» **TASK DETAILS**
Please give the whole listing again word for word, and drop any pictures it holds.

» **COLLECTED DATA**
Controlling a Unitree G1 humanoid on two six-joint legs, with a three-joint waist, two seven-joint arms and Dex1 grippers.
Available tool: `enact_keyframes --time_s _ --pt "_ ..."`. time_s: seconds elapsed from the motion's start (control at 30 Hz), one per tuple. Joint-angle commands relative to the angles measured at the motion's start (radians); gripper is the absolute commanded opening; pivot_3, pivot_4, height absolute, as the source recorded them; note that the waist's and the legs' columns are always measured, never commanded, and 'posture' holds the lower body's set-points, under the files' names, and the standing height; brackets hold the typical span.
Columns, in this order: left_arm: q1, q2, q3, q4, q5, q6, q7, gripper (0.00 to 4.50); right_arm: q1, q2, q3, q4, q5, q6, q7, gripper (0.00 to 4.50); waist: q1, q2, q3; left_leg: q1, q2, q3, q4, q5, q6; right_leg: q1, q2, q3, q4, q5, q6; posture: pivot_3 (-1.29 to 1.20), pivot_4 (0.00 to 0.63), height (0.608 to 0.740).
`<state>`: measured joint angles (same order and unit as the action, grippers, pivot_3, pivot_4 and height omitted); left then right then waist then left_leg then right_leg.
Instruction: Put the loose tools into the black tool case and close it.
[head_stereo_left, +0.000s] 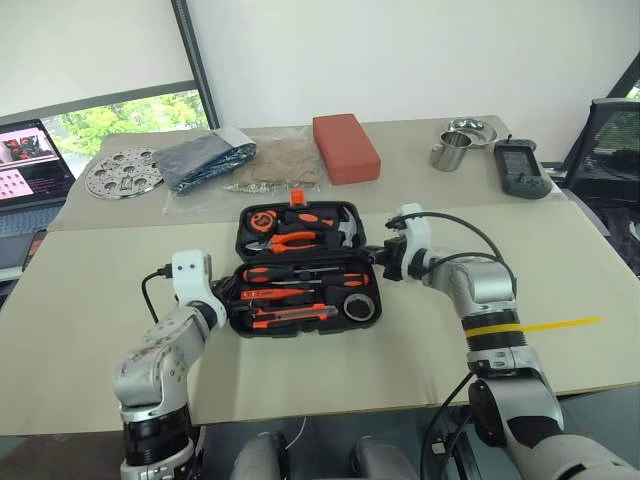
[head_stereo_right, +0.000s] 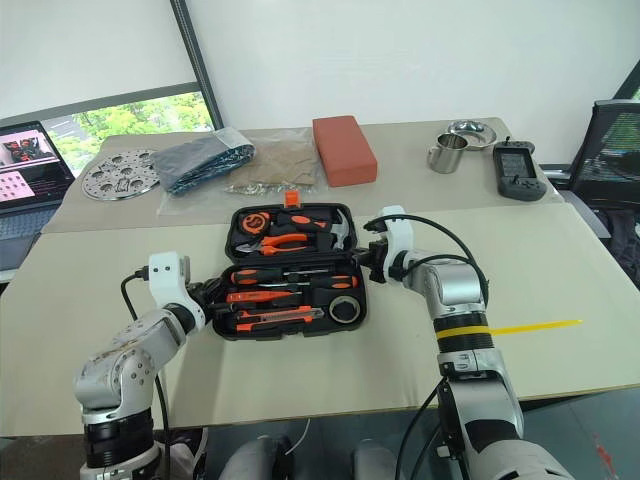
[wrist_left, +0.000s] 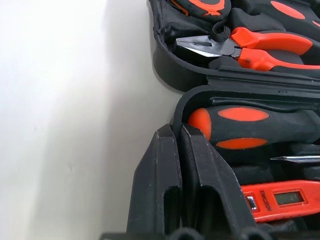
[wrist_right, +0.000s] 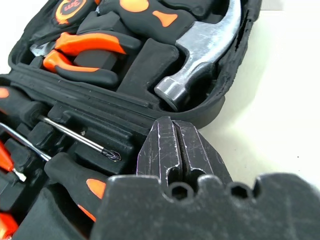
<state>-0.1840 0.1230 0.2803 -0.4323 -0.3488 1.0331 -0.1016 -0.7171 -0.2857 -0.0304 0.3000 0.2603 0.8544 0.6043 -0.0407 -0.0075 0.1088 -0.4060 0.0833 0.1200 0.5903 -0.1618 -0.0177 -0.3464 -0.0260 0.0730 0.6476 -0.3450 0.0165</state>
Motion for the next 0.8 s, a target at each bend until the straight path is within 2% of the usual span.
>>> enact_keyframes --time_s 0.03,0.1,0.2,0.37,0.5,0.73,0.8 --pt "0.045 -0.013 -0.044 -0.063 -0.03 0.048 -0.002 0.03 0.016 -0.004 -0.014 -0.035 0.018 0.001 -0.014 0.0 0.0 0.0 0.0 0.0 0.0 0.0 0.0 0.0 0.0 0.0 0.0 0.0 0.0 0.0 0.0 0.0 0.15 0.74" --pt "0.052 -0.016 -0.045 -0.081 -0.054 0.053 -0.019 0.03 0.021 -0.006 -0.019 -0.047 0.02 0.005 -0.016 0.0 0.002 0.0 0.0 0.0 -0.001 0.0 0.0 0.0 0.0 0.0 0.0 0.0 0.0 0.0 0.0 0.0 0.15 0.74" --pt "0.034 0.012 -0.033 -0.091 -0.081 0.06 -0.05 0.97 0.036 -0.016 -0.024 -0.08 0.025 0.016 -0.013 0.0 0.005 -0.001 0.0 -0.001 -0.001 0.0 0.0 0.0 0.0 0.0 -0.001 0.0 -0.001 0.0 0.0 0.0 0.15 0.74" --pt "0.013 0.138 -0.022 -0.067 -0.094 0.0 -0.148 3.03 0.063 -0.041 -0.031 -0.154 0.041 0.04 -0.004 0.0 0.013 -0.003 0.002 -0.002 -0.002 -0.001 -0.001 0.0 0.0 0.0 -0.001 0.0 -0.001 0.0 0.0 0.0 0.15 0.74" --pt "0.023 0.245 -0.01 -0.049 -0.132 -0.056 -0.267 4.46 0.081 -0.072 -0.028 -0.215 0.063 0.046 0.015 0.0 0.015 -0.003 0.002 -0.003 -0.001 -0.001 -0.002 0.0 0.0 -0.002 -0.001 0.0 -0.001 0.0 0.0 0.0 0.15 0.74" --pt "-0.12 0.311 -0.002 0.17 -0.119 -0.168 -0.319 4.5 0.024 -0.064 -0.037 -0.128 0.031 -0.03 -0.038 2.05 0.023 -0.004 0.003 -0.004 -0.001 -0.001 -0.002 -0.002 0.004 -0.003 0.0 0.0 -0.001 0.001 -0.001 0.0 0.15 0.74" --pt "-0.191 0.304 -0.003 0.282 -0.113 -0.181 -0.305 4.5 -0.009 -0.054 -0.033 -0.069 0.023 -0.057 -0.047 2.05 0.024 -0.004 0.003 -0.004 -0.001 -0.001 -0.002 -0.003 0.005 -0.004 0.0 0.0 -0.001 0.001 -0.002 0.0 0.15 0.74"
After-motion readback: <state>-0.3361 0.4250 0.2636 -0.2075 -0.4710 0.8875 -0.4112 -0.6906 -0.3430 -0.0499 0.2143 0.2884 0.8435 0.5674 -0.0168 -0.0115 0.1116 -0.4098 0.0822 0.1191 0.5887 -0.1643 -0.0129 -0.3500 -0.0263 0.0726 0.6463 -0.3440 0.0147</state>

» **REPLY**
Controlling a Unitree G1 humanoid on two six-joint legs, with a three-joint waist, two seven-joint arms and Dex1 grippers.
Available tool: `enact_keyframes --time_s _ --pt "_ ..."`. time_s: seconds elapsed from the motion's start (control at 30 Hz), one per tuple. Joint-angle commands relative to the angles measured at the motion's start (radians); gripper is the absolute commanded opening; pivot_3, pivot_4, height absolute, as the source recorded them; note that the waist's and the legs' columns are always measured, never commanded, and 'posture' holds the lower body's set-points, under the files' names, and the standing height; brackets hold the typical span.
Columns, in this order: left_arm: q1, q2, q3, q4, q5, q6, q7, gripper (0.00 to 4.50); right_arm: q1, q2, q3, q4, q5, q6, q7, gripper (0.00 to 4.50); waist: q1, q2, q3; left_leg: q1, q2, q3, q4, q5, q6; right_leg: q1, q2, q3, q4, q5, q6; posture: pivot_3 (-1.29 to 1.20), pivot_4 (0.00 to 0.63), height (0.608 to 0.740).
`<state>`: measured joint angles (same order and unit as the action, grippers, pivot_3, pivot_4 and height omitted); left then right then waist then left_leg then right_leg.
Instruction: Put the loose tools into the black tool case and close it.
[head_stereo_left, +0.000s] 
[head_stereo_right, +0.000s] 
[wrist_left, +0.000s] 
[wrist_right, +0.000s] 
<state>-0.1840 0.1230 0.2803 -0.4323 -0.3488 1.0331 -0.1016 -0.7171 -0.2857 -0.0304 0.3000 0.2603 0.8544 0.6043 -0.0407 -0.0075 0.1088 -0.4060 0.0833 0.1200 0.5903 -0.1618 -0.0177 -0.3464 -0.0260 0.0730 0.6476 -0.3450 0.0165</state>
Motion for the next 0.8 s, a target at each bend until the straight path is within 2% of the usual span.
>>> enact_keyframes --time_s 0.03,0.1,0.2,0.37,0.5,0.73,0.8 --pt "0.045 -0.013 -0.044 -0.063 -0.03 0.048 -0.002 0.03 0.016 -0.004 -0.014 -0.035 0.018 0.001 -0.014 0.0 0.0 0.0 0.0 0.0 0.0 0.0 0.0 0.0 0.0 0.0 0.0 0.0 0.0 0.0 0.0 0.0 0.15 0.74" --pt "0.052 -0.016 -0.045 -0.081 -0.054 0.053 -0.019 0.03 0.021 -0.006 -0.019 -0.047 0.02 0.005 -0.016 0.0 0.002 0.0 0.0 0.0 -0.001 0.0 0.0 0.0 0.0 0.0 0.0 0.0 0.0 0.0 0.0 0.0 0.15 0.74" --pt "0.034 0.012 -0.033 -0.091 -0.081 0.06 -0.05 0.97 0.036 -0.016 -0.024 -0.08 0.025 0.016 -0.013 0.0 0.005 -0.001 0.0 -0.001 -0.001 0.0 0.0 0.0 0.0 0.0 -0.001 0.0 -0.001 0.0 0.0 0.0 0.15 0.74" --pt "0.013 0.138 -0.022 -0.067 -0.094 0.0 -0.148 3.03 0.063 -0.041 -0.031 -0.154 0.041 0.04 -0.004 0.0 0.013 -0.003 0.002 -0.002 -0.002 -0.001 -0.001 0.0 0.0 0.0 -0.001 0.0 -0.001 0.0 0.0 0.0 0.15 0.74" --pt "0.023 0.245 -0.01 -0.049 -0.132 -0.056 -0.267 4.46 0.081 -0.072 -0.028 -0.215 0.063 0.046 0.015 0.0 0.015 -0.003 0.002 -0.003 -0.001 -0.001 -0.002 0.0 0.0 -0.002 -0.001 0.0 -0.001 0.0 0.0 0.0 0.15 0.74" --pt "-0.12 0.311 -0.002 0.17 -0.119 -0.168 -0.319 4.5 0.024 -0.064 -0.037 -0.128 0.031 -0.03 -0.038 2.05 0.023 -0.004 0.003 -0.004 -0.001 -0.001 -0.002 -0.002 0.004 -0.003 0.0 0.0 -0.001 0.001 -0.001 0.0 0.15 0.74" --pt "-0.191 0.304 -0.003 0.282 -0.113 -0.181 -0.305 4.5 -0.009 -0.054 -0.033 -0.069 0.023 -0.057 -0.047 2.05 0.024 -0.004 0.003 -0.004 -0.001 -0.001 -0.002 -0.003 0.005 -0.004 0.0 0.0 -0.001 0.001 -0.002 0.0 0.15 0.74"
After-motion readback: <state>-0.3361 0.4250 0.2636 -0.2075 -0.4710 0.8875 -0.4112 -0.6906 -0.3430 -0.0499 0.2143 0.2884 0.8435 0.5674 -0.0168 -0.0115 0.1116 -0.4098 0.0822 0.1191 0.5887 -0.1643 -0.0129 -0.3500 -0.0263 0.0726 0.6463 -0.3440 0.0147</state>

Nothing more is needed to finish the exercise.